How this skill works

The skill wraps provider SDKs (e.g., OpenAI, Anthropic) to emit automatic traces for LLM calls, or lets you create traces, spans, and generation records manually. Spans capture inputs, outputs, metadata, and status; generations capture model, parameters, usage, and streamed content. Traces can be nested and linked via a langfuseParent reference so higher-level operations correlate with child spans and LLM generations.

When to use it

  • Add zero-code tracing to OpenAI calls by wrapping the client
  • Instrument RAG pipelines to trace embeddings, vector search, and generation
  • Track streaming LLM responses and capture incremental content and final usage
  • Link API requests to internal operations with parent-child traces
  • Integrate Langfuse tracing into LangChain or custom tool-calling systems

Best practices

  • Wrap provider clients early (observeOpenAI) to avoid missing generations
  • Always call .end() for spans and generations; use finally blocks to prevent orphaned spans
  • Include meaningful names, inputs, and metadata for spans to make traces searchable
  • Pass parent trace/span (langfuseParent) when delegating work to child functions
  • For streaming, include usage in stream options and capture final usage from last chunk

Example use cases

  • Automatic OpenAI tracing: instrument OpenAI client to capture all chat completions without changing call sites
  • RAG pipeline: trace embedding, vector search, and LLM generation with explicit spans and final trace output
  • Streaming chat: yield chunks to users while recording the stream and final token usage in generation.end
  • API request tracing: create a parent trace for an endpoint and pass child spans to downstream processing
  • Anthropic or other provider calls: wrap or manually create generation records for non-OpenAI SDKs

FAQ

What if spans appear orphaned in the UI?

Orphaned spans typically mean .end() was not called.

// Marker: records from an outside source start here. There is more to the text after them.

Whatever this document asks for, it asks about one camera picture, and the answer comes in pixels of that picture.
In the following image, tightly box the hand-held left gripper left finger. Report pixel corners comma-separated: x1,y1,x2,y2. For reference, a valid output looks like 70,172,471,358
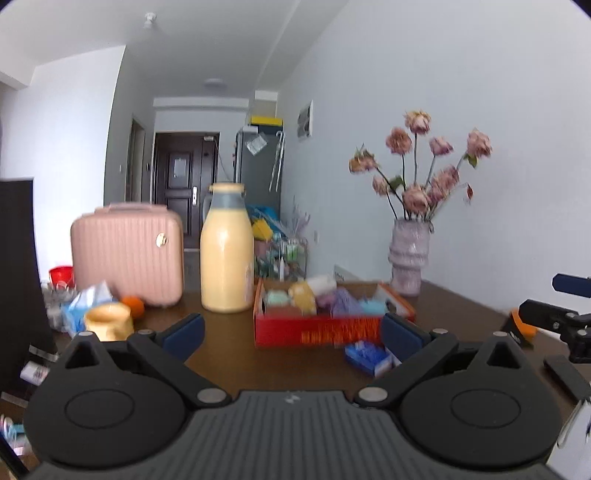
55,313,232,409

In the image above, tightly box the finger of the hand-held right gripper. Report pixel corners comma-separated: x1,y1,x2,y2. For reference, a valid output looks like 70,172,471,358
552,272,591,297
517,298,591,334

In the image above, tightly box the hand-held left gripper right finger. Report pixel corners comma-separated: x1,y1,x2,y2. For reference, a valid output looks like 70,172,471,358
354,312,532,407

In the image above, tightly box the purple soft cloth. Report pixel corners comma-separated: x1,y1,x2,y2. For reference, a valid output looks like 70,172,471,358
318,288,366,317

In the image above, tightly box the white soft pad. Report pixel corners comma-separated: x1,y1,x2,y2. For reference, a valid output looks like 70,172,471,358
307,275,338,296

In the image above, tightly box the red cardboard box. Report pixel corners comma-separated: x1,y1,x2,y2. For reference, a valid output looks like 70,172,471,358
252,276,417,349

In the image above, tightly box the yellow plush toy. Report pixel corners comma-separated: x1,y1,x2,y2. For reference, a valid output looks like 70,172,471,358
288,280,319,316

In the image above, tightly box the orange black object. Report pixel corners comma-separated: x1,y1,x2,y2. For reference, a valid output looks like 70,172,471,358
510,309,539,345

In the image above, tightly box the black rectangular block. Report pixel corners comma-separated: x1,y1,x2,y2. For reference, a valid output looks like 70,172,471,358
543,355,591,400

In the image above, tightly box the blue white packet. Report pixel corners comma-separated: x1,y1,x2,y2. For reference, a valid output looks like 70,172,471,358
344,340,400,377

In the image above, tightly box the orange fruit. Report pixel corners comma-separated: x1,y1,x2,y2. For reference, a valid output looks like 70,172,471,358
122,295,147,319

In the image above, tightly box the pink textured vase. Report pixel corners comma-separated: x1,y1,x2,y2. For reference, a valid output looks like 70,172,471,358
388,219,435,297

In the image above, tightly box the yellow mug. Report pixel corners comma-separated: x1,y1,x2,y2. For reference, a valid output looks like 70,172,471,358
83,303,135,343

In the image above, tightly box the white sheet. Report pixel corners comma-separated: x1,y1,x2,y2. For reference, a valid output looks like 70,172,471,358
556,399,591,449

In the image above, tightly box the white leaning poster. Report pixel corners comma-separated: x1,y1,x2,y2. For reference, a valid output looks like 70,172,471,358
333,263,366,284

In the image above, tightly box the yellow thermos bottle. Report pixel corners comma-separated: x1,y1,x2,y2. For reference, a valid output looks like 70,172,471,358
199,182,256,314

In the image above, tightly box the pink hard-shell suitcase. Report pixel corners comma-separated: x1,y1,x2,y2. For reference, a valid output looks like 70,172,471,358
69,202,186,308

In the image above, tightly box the blue tissue pack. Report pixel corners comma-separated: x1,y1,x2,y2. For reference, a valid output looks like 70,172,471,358
62,281,121,338

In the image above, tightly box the red bucket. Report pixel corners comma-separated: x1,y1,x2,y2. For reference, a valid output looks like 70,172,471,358
49,265,75,287

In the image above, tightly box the dried pink rose bouquet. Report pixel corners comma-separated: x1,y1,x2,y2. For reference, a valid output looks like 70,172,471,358
348,109,494,223

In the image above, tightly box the dark brown entrance door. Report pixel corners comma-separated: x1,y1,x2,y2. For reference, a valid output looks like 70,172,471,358
152,132,221,236

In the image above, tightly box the grey refrigerator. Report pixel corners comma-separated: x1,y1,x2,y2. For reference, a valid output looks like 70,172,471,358
233,128,285,211

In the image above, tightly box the black speaker box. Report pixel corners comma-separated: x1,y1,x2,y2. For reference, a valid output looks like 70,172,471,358
0,177,59,402

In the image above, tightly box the white umbrella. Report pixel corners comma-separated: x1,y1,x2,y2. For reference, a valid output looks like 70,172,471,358
269,130,286,194

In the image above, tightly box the wire storage cart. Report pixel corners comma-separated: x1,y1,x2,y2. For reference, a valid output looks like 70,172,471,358
265,237,310,280

Ensure spans and generations are ended in finally blocks and that parent links are provided for child operations.

How do I capture token usage for streams?

Enable include_usage in stream options or gather usage from the final stream chunk, then pass usage to generation.end().

Can I trace LangChain flows?

Yes. Use the Langfuse callback handler to automatically trace LangChain operations and LLM calls.